Concrete Example: Cluster vs. Isolate (all data on 1-min canonical axis)

Structural Cluster

Multiple neighboring parameter pairs all meet threshold — a connected region in (p₁, p₂) space:

RSI(8)×RSI(371)
RSI(9)×RSI(411)
RSI(9)×RSI(413)
RSI(10)×RSI(478)
RSI(10)×RSI(388)
RSI(11)×RSI(402)
RSI(11)×RSI(440)
RSI(12)×RSI(395)

The first parameter axis clusters at p₁ ∈ [8, 12] — five consecutive values. Each pairs with a second RSI parameter in the p₂ ∈ [371, 478] range. The performance surface W(p₁, p₂) forms a connected region in 2D parameter space, not a single point. Perturb either axis by ±1 and the phenomenon persists.

Isolated Points

These pairs also meet threshold — but they are scattered across parameter space with no neighbors:

RSI(9)×RSI(411)
RSI(28)×RSI(881)
RSI(89)×RSI(682)
RSI(300)×RSI(1200)

Each of these pairs meets threshold individually. But perturb p₁ or p₂ by ±1 on any of them and the result vanishes. Each exists as an isolated point in the performance surface — no connected neighborhood, no basin, no cluster width.

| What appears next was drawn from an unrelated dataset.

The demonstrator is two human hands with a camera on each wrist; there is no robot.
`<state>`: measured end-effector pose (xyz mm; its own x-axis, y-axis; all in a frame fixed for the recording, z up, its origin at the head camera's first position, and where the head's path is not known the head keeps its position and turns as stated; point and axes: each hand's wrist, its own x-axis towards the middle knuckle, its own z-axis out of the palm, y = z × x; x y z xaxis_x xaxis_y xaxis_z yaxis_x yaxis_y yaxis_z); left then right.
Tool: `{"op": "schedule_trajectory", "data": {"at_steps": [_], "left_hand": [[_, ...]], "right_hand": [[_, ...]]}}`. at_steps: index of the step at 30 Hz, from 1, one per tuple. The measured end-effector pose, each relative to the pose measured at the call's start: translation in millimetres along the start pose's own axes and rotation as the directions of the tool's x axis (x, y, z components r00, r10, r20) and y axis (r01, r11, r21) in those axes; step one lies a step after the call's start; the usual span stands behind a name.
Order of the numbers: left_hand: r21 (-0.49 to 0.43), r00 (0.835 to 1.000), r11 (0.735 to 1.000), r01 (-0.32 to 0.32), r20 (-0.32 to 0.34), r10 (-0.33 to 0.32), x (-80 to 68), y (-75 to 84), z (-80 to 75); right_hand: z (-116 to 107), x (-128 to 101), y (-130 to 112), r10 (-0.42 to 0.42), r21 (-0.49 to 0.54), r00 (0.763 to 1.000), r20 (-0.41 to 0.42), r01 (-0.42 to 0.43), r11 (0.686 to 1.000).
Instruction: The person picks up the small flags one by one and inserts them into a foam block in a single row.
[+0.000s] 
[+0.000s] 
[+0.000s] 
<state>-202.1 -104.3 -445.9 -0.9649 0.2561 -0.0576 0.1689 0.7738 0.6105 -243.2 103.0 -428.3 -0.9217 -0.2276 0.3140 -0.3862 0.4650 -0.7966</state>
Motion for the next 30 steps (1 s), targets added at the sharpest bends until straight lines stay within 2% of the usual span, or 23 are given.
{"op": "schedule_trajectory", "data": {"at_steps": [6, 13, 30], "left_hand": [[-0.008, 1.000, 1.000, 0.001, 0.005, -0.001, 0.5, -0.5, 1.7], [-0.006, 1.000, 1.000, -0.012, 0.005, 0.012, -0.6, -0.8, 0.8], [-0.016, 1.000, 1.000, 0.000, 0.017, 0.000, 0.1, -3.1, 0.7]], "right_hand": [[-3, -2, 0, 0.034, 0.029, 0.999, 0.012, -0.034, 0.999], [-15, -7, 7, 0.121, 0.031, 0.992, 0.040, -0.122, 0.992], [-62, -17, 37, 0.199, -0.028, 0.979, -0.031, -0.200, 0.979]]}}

Because clients receive the full solution set, they can filter the results by occurrence count, win rate thresholds, transform periods and frequencies, uneven-day behavior, or other structural constraints to isolate phenomena that fit their internal research standards.

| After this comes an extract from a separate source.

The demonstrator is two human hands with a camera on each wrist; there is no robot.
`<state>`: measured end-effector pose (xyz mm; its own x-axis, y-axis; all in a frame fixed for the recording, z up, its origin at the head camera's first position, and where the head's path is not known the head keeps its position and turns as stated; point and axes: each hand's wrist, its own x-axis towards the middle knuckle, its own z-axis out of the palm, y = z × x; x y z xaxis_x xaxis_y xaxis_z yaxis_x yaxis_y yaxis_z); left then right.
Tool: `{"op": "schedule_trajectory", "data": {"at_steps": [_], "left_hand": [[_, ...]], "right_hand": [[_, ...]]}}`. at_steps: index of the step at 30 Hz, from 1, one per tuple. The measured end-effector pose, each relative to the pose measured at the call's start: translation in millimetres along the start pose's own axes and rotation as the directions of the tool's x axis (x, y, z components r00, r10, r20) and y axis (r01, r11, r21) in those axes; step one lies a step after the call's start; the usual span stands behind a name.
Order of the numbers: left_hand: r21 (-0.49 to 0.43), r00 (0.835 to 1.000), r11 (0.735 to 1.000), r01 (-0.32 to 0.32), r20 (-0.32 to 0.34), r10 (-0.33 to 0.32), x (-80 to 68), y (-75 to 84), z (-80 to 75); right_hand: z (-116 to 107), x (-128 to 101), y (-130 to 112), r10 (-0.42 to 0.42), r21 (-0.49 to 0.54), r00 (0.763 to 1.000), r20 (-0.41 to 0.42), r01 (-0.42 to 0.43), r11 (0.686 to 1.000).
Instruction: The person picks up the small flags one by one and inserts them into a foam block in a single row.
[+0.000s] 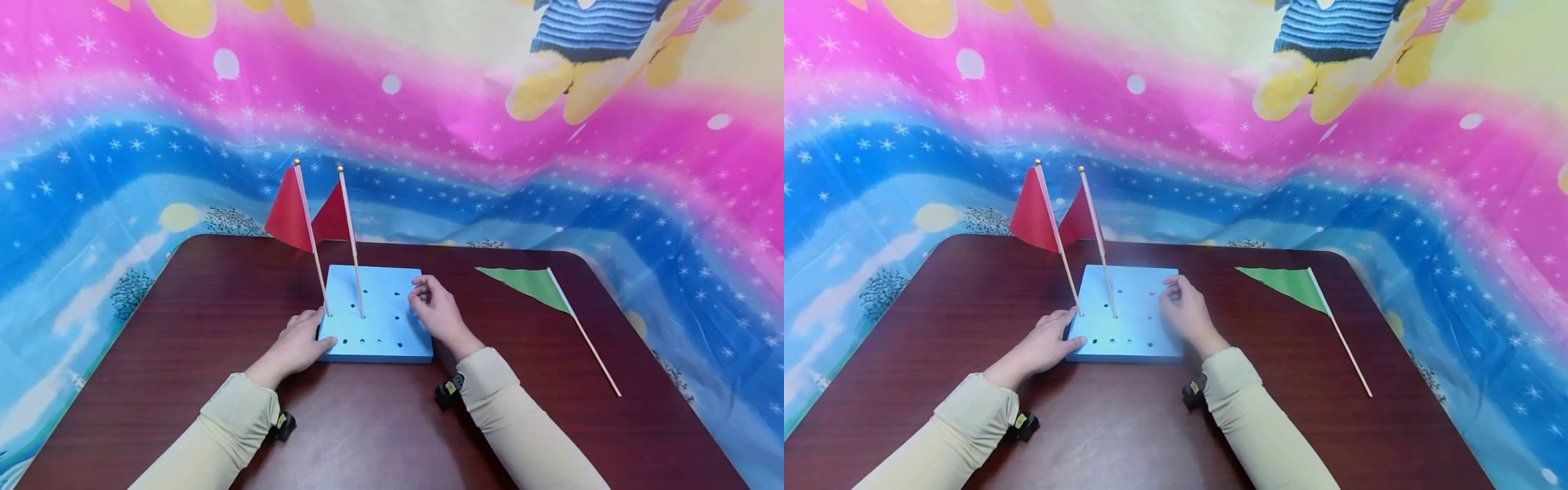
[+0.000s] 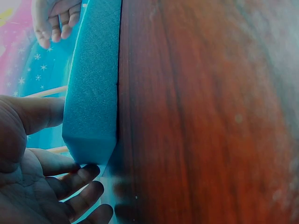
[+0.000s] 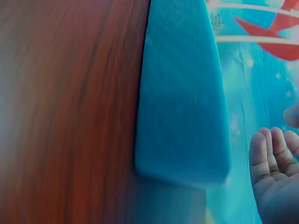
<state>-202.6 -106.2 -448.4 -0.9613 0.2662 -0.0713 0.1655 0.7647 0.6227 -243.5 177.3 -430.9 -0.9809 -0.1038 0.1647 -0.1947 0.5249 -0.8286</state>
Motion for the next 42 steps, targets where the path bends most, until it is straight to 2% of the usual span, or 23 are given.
{"op": "schedule_trajectory", "data": {"at_steps": [18, 27, 35, 42], "left_hand": [[0.003, 1.000, 1.000, -0.004, 0.010, 0.004, -1.4, 1.6, -2.0], [0.003, 1.000, 1.000, -0.008, 0.009, 0.008, -0.9, 3.2, -2.0], [0.006, 1.000, 1.000, -0.006, 0.011, 0.006, -0.4, 1.3, -1.5], [-0.002, 1.000, 1.000, -0.009, 0.009, 0.009, -1.4, 3.7, -3.2]], "right_hand": [[-79, -13, 50, 0.047, -0.136, 0.998, -0.052, -0.053, 0.989], [-101, -16, 67, 0.068, -0.189, 0.994, -0.088, -0.084, 0.978], [-123, -20, 82, 0.132, -0.252, 0.987, -0.092, -0.151, 0.956], [-150, -26, 102, 0.193, -0.319, 0.973, -0.129, -0.225, 0.921]]}}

White's Reality Check — The Data Is There

White's Reality Check (2000) tests whether the best-performing specification from a family of models is genuinely superior to a benchmark, after correcting for the multiplicity of specifications tested.

Because ESER evaluates every parameter value exhaustively on the 1-minute canonical axis, the complete distribution of test statistics across the parameter domain is delivered to you. The raw material for constructing the null distribution under the data-snooping hypothesis is already in your hands.

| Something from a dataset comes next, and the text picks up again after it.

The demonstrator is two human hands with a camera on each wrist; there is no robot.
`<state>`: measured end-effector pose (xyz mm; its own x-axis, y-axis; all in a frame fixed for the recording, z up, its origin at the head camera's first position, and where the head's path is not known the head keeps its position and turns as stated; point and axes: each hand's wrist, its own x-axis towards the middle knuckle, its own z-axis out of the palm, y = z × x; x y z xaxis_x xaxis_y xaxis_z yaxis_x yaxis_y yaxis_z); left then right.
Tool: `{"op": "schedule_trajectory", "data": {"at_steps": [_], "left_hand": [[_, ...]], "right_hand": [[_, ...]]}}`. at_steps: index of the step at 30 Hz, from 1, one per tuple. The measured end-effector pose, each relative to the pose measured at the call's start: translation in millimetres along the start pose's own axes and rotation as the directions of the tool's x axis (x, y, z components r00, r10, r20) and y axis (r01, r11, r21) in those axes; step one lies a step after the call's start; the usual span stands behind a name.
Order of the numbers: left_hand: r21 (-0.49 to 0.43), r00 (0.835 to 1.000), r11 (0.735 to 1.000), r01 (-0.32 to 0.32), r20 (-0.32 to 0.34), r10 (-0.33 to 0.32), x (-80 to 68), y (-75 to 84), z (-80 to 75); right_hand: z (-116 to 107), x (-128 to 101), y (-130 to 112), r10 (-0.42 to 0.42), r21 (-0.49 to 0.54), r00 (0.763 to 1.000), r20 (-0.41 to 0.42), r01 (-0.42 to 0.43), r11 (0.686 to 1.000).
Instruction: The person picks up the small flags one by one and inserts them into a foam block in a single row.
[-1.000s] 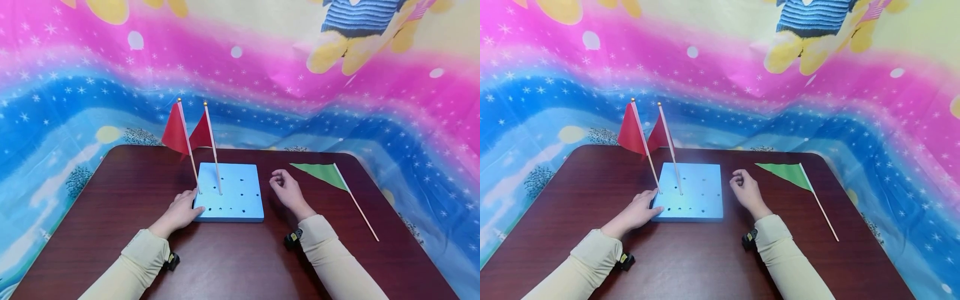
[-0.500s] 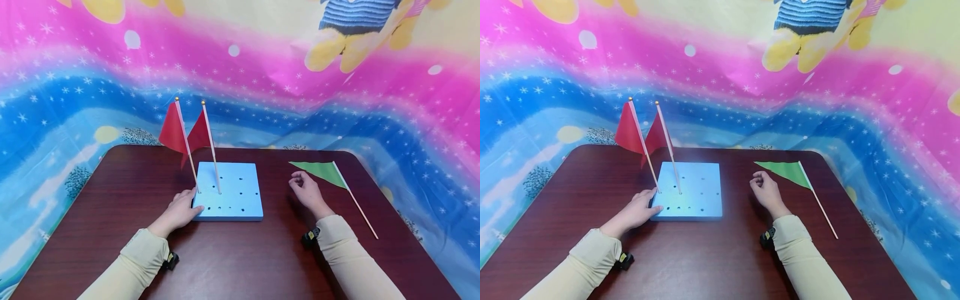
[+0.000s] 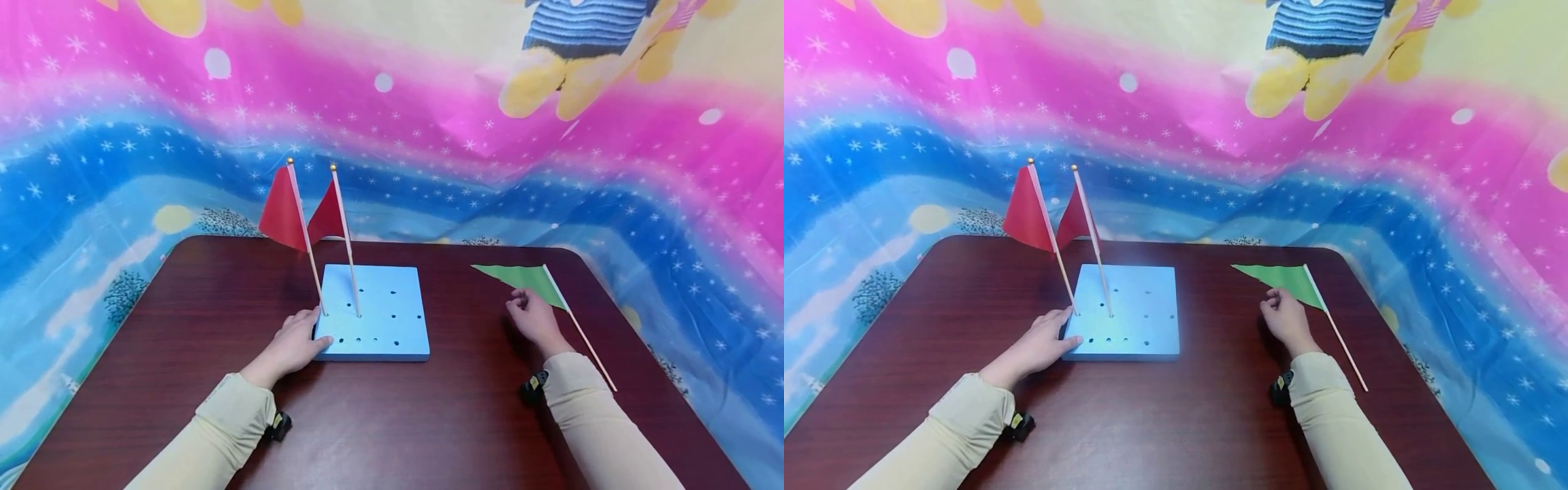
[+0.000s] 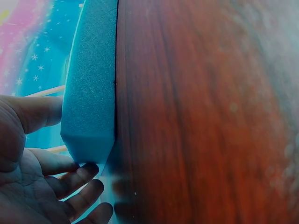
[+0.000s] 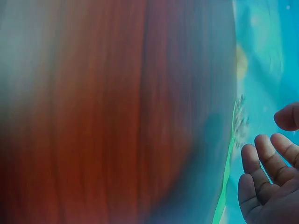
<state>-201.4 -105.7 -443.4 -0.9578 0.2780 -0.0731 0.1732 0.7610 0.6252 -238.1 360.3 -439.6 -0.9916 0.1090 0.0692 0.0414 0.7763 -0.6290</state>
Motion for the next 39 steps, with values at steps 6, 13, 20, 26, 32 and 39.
{"op": "schedule_trajectory", "data": {"at_steps": [6, 13, 20, 26, 32, 39], "left_hand": [[-0.004, 1.000, 1.000, 0.000, 0.004, 0.000, 0.0, 1.4, -2.8], [0.008, 1.000, 1.000, -0.015, -0.003, 0.015, 2.0, -1.3, -1.4], [0.005, 1.000, 1.000, -0.020, -0.008, 0.020, 3.4, -4.1, 0.6], [0.001, 1.000, 1.000, -0.016, -0.005, 0.016, 2.6, -3.7, 0.6], [-0.005, 1.000, 1.000, -0.012, -0.009, 0.012, 1.0, -3.8, 0.8], [-0.007, 1.000, 1.000, -0.011, -0.013, 0.010, -0.1, -4.1, 0.1]], "right_hand": [[-15, -2, 24, 0.059, -0.082, 0.996, -0.064, -0.065, 0.995], [-35, -9, 41, 0.060, -0.146, 0.996, -0.063, -0.069, 0.987], [-55, -15, 60, 0.072, -0.231, 0.993, -0.094, -0.092, 0.968], [-70, -23, 81, 0.185, -0.262, 0.977, -0.107, -0.207, 0.943], [-80, -30, 91, 0.247, -0.233, 0.968, -0.038, -0.249, 0.940], [-86, -28, 86, 0.235, -0.260, 0.972, 0.017, -0.223, 0.940]]}}
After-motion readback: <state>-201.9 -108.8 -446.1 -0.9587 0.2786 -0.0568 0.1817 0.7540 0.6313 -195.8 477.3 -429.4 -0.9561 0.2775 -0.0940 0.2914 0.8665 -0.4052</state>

We deliver the raw surface — we do not run the inferential tests for you and we make no claims about the results. Whether to apply White's Reality Check, Hansen's Superior Predictive Ability test, Romano-Wolf step-down corrections, or any other statistical test of your choosing is entirely your decision. ESER provides the substrate; the conclusions are yours to draw.

All computations are performed on the 1-minute canonical axis — the highest resolution at which OHLCV bar construction remains well-defined for the contracted asset class.

Important Disclaimers

Not Investment Advice

Student One provides mathematical computation services. We analyze historical data and report statistical phenomena that meet your defined thresholds. We do not provide investment advice, trading signals, or predictions about future market behavior.

Historical analysis includes both performance patterns and the corresponding historical risk signatures embedded in the data.

No Warranty of Future Performance

Past pattern recurrence does not guarantee future recurrence. Market conditions change. A pattern that appeared 73% of days historically may never appear again. You assume all risk in how you use these measurements.

Mathematical Transparency

Every formula, transform, indicator, and computational step used in pattern detection will be documented in your report. If we use FRAMA, we explain FRAMA. If we detect regimes, we document the threshold logic. Full mathematical disclosure.

Refund Policy

Full refund within 7 days if reported patterns fail to meet contracted Service Level Commitment thresholds (recurrence, win rate, excursion, intra-day count). See Refund Policy for complete criteria.

Samples Only: Production dimensions differ. Actual reports contain higher-resolution mathematical transforms, extended metric sets, and full computational lineage documentation.